3 Consistent with our theory of living awareness, biochemistry is a metaphor for life; the database is an expression of the truth of life.

4 These statements with respect to amino acid polarity and class are broad generalizations.  Amino acid polarity does not cleanly divide by class.  Some Class I amino acids, such as glutamic acid and lysine, are polar and some Class II amino acids, such as glycine and alanine, are non-polar. 

5 The 32 / 32 distribution of codons by class is ideal.  There are, and have been, myriad organisms with variations of this even distribution by class. 

6 Since the first and second bases of a given 5’-to-3’ triplet pair with the third and second bases of its reverse codon, respectively, adding the first and third base designations in paired columns of the table establishes the 3’-5’ direction of the anticodon relative to any given 5’-3’ codon. 

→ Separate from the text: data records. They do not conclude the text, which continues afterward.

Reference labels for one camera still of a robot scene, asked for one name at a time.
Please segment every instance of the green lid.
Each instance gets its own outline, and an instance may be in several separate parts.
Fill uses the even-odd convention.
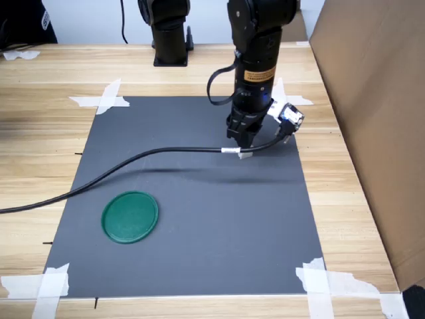
[[[136,243],[155,228],[158,205],[149,194],[128,191],[106,205],[102,228],[111,240],[119,244]]]

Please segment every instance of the black cable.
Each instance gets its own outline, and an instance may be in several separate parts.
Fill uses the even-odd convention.
[[[124,1],[120,0],[120,2],[121,2],[121,17],[122,17],[121,36],[124,42],[128,44],[126,36],[124,35],[124,28],[126,27],[126,15],[124,14]]]
[[[231,96],[229,96],[228,98],[226,98],[224,100],[221,100],[221,101],[213,101],[213,100],[211,100],[211,94],[210,94],[211,84],[213,83],[214,79],[217,76],[219,76],[220,74],[222,74],[222,73],[233,71],[238,66],[239,60],[240,60],[240,55],[238,53],[235,53],[235,58],[234,58],[234,61],[233,61],[233,64],[232,65],[230,65],[230,66],[228,66],[226,68],[221,68],[220,70],[215,71],[211,75],[211,77],[209,78],[208,84],[207,84],[207,96],[208,96],[208,99],[210,100],[210,103],[212,105],[225,105],[225,104],[228,104],[229,102],[231,102],[233,100],[233,98],[236,95],[240,94],[241,89],[239,88],[236,92],[233,92],[233,94]]]
[[[266,148],[270,148],[273,145],[277,144],[279,141],[282,141],[283,137],[278,136],[271,142],[268,142],[266,144],[263,144],[261,146],[257,146],[255,148],[244,148],[240,150],[240,153],[252,153],[252,152],[259,152],[262,150],[265,150]],[[53,203],[57,203],[58,201],[63,201],[64,199],[68,199],[70,197],[73,197],[75,195],[81,194],[91,188],[93,185],[99,183],[103,179],[107,178],[109,175],[115,173],[117,170],[123,168],[124,166],[140,160],[141,158],[144,158],[149,155],[153,154],[159,154],[159,153],[167,153],[167,152],[195,152],[195,153],[223,153],[223,150],[221,148],[157,148],[155,150],[150,150],[147,152],[143,152],[140,154],[137,154],[136,156],[133,156],[132,158],[129,158],[122,163],[118,164],[117,166],[113,167],[106,173],[103,173],[101,176],[93,179],[92,181],[89,181],[87,184],[74,189],[73,191],[69,191],[68,193],[65,193],[63,195],[59,195],[56,197],[53,197],[52,199],[47,199],[45,201],[40,201],[38,203],[20,206],[20,207],[12,207],[12,208],[6,208],[6,209],[0,209],[0,214],[6,214],[6,213],[16,213],[18,211],[28,211],[30,209],[39,208],[42,206],[50,205]]]

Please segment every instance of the white tape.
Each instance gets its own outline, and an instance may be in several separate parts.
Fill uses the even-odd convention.
[[[303,264],[303,268],[296,268],[296,274],[307,292],[310,317],[314,319],[334,319],[323,258],[314,259],[309,264]]]
[[[40,51],[16,51],[16,50],[10,50],[3,53],[3,56],[7,61],[13,61],[17,58],[23,58],[25,60],[32,60],[34,58],[37,58],[40,54]]]
[[[288,95],[286,96],[289,103],[292,105],[313,105],[313,102],[303,98],[301,95]]]
[[[117,79],[109,84],[102,96],[94,96],[94,97],[77,97],[70,96],[69,98],[75,102],[77,102],[80,107],[87,108],[97,106],[98,110],[96,111],[96,115],[100,115],[105,113],[112,107],[124,107],[127,108],[130,106],[130,103],[125,101],[122,96],[117,96],[118,91],[120,90],[121,79]]]
[[[286,103],[291,103],[295,106],[300,105],[313,105],[313,102],[303,98],[300,95],[286,95],[284,81],[282,78],[278,79],[278,83],[273,87],[272,98],[274,103],[268,110],[268,115],[272,116],[277,123],[280,123],[279,115],[282,113]]]
[[[240,148],[222,148],[222,153],[229,153],[229,154],[239,154]]]
[[[310,42],[308,42],[308,41],[298,41],[297,45],[300,46],[300,47],[309,47]]]
[[[36,299],[33,319],[54,319],[59,298],[68,296],[68,267],[47,268],[33,276],[3,276],[1,285],[9,291],[8,299]]]
[[[238,156],[241,160],[244,160],[245,158],[251,158],[254,155],[254,153],[239,153]]]
[[[321,314],[329,315],[331,296],[339,296],[379,299],[382,313],[388,319],[408,319],[401,294],[381,294],[375,286],[357,280],[353,274],[324,269],[323,259],[315,259],[309,264],[303,264],[303,268],[296,268],[296,274],[307,292],[311,318],[333,318],[333,310],[332,317]]]
[[[91,108],[94,106],[99,106],[101,96],[86,96],[86,97],[80,97],[80,96],[70,96],[71,100],[77,102],[81,108]],[[115,103],[113,105],[114,108],[116,107],[123,107],[127,108],[130,106],[130,103],[124,100],[124,97],[117,96],[115,98]]]

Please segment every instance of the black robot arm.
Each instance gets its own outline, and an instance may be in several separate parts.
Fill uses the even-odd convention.
[[[193,50],[190,27],[183,23],[191,10],[189,0],[138,0],[143,20],[152,28],[155,66],[187,66],[187,51]]]
[[[227,137],[249,148],[273,103],[282,26],[294,19],[297,0],[229,0],[227,8],[236,46]]]

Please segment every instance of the cardboard box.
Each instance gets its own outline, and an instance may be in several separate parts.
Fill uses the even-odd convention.
[[[424,0],[327,0],[311,38],[401,290],[425,286],[424,15]]]

7 Again, it bears repeating that throughout this discussion, we are showing the relationship between codon / amino acid / tRNA classes in general; we’re not attempting to explain the relationship between individual codons and specific amino acids.  With respect to the table in Figure 6, individual codon-amino acid group conversions generally fit their corresponding quadrants according to the base in the third position of the codon as shown in our discussion of the way in which amino acids are embedded in the genetic code.  Refer to “Amino Acids Aren’t Outside the Code – They’re Embedded in It” and “Class Division and the Genetic Code Table” earlier in this chapter for a more complete discussion of the table summarized here.